PROBLEM: Up to and including the final line, retype each line of the records below, starting with the one that contains "Degrees between the".

Collection entries:
------------------------------------------------
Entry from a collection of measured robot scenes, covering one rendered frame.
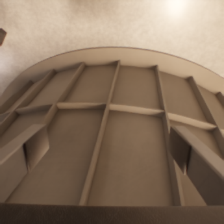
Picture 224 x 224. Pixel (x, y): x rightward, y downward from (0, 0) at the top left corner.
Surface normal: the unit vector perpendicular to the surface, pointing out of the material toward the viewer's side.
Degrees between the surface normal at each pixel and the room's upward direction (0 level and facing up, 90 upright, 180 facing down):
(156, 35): 0
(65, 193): 90
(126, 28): 0
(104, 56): 0
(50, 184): 90
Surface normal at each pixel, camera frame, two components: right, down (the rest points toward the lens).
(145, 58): -0.14, 0.63
------------------------------------------------
COMPLETED EXERCISE:
Degrees between the surface normal at each pixel and the room's upward direction (0 level and facing up, 90 upright, 180 facing down):
(156, 35): 0
(65, 193): 90
(126, 28): 0
(104, 56): 0
(50, 184): 90
Surface normal at each pixel, camera frame, two components: right, down (the rest points toward the lens).
(145, 58): -0.14, 0.63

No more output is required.